Copy out all lines in the data below containing the string "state".

──────────

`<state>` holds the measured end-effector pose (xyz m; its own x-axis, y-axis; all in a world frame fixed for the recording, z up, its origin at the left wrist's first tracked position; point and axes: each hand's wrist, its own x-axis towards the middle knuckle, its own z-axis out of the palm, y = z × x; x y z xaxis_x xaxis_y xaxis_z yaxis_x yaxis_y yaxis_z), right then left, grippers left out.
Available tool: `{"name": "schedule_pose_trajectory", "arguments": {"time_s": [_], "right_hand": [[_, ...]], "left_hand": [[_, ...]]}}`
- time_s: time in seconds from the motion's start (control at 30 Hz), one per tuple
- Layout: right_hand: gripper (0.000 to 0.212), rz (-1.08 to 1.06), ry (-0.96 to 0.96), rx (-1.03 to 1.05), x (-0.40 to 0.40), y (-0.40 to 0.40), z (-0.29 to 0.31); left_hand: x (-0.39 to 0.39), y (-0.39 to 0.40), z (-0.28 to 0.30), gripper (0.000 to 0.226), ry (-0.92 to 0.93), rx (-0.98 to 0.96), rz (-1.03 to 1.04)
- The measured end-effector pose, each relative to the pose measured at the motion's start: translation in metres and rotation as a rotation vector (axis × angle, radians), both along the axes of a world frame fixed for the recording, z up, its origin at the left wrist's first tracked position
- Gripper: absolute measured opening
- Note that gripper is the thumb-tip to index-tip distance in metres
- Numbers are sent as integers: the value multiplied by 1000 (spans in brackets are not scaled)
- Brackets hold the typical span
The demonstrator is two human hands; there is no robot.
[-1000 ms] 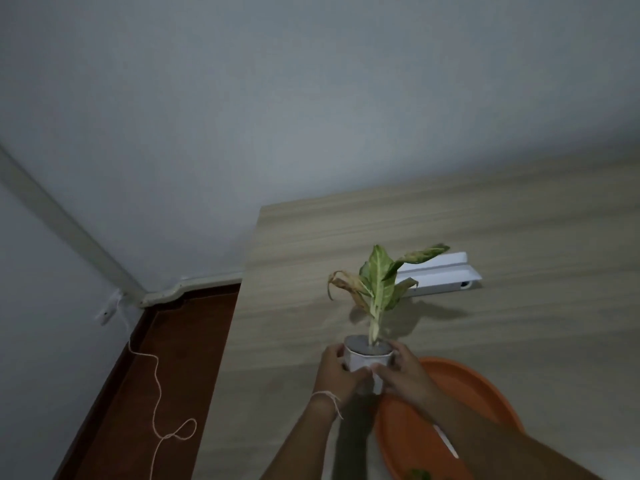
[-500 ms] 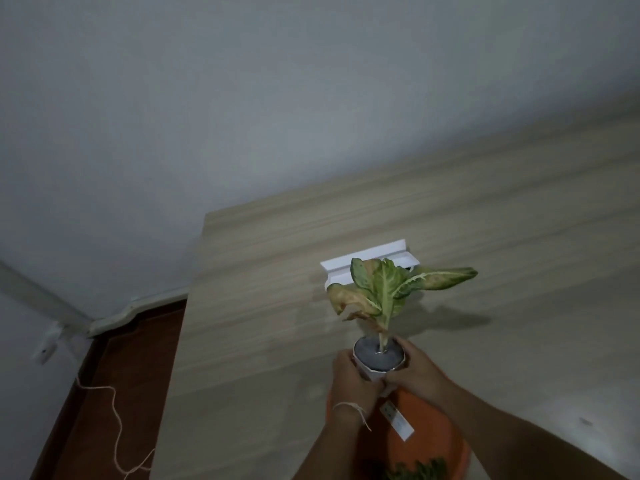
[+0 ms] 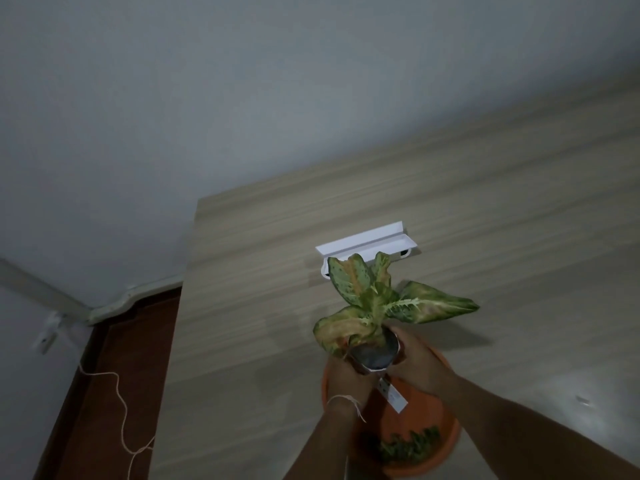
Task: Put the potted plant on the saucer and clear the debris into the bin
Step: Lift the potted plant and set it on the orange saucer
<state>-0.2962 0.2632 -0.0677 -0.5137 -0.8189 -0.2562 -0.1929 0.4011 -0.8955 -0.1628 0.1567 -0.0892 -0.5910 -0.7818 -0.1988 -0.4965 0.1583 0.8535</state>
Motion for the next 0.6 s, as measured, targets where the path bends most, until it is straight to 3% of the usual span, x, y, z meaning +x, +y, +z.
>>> {"name": "schedule_pose_trajectory", "arguments": {"time_s": [0.07, 0.17, 0.3, 0.43, 0.53, 0.6], "right_hand": [[68, 61, 96, 105, 3, -2, 8], [59, 71, 152, 136, 5, -6, 5], [51, 80, 189, 157, 7, -3, 0], [59, -9, 413, 135, -1, 11, -53], [69, 32, 559, 326, 17, 31, -29], [55, 223, 564, 428, 26, 42, -28]], "left_hand": [[0, 3, 16, 37, 21, 7, -12], [0, 2, 23, 46, 60, 30, 0], [5, 0, 16, 33, 20, 19, -41], [28, 1, 12, 52, 25, -1, -109], [55, -1, 10, 52, -240, 77, -243], [62, -3, 10, 46, -416, 22, -454]]}}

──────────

Solution -
`<state>` holds the measured end-effector pose (xyz m; its own x-axis, y-axis; all in a world frame fixed for the recording, z up, its origin at the left wrist's first tracked position; point and axes: each hand's wrist, its own x-axis towards the middle knuckle, its own z-axis out of the palm, y = z × x; x y z xaxis_x xaxis_y xaxis_z yaxis_x yaxis_y yaxis_z), right then left, grippers left out.
<state>-0.2962 0.2632 -0.0677 -0.5137 -0.8189 -0.2562 -0.1929 0.4011 -0.8955 -0.1628 0.1567 -0.0892 -0.5910 -0.7818 -0.1988 -0.4965 0.1583 0.8535</state>

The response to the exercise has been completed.